I had a great time with WS - it really gave me something GREEN to do during the winter months.
All your seedlings look very healthy and strong Alyrics.
I noticed a few of our Johnny-Jump-Ups seeded themselves from last year. I want to save seed from them to WS. I'll make sure I don't use coloured plastic and I like the the idea of using ziplock bags over top of the containers.
I know I said it before but I'm SO excited about wintersowing this year!!!
Nearly a month later but I'm seconding Steve's proclamation - I WILL BE A WINTER SOWER!!!!!!!!!!!!!!!!!! I have boxes and envelopes full of seeds, but I never ever plant them - I don't know what my hang-up is, I guess I've been beaten down by failure. A couple of years ago my DH got a 'start your own impatiens' kit from HD, and he had flats of tiny anon. color impatiens seedlings, all over the kitchen/dining room table, so there was no place to eat. Then he forgot to water them for a few days and bang, no more seedlings to worry about! I used to plant, or I guess I mean direct sow, sweet peas and nastursiums, but my nastursiums were all puny compared to others I'd seen. WS sounds like my biggest worry is taken care of - nothing cluttering up the house all winter, which is a claustrophobic time of year anyway. This year I did direct sow some annuals in containers - then we had 40 days of rain in New England, so I'm not holding out much hope. I'll keep y'all posted.
I know how you feel Carrie, this year half my balsam got toasted by frost and last year I fertilized too early and lots of my seedlings keeled over. I've given up on sowing indoors...I find it to be a pain and you just end up with lanky plants. Where as if their sowed outside, they might be smaller but they're strong and healthy, with no hardening off. Thats what appeals to me about WSing, plus that fact that some plants just seem to take off when their WS'd. And please keep us posted, I hope your containers sprout!

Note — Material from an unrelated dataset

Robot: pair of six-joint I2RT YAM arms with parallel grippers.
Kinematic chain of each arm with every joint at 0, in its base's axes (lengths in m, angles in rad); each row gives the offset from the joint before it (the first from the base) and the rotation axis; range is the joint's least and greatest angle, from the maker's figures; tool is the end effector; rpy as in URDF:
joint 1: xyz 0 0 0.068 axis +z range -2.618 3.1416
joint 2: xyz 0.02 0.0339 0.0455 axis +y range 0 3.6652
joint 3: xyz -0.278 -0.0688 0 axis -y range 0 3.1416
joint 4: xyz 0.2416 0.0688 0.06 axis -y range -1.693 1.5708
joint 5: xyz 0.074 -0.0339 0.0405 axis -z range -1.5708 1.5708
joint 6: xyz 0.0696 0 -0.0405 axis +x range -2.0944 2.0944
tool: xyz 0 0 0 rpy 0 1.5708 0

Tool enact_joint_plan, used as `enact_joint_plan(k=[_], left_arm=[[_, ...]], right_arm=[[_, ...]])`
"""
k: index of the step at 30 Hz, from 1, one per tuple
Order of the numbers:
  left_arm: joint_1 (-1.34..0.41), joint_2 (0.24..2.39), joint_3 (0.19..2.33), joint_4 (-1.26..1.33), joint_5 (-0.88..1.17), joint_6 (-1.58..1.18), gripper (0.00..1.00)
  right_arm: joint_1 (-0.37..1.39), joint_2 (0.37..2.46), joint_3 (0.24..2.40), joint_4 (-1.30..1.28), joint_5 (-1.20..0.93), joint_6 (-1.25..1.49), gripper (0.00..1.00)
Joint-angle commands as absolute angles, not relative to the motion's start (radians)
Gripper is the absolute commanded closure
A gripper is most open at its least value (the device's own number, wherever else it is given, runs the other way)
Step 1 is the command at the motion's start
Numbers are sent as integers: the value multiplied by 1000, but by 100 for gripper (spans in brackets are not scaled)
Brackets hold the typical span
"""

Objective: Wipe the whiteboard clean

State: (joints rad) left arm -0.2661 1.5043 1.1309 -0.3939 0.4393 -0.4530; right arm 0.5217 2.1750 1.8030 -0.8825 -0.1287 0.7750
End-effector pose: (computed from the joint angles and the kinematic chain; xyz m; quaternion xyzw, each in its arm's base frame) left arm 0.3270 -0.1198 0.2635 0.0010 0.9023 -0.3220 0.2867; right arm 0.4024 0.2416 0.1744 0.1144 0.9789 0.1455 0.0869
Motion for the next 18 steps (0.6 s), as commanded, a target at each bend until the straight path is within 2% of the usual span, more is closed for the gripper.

Don't worry :) I won't. I was just planting up some containers earlier today. Part plants I SS'd and I also added some from the garden center. I mixed home and nursery grow together(first time) and I think I rather like it. It gives you colour while you wait for your plants to grow, but at the same time the home grown still get a star spot and don't end up religated to some out of the way spot making way for the pre-grown.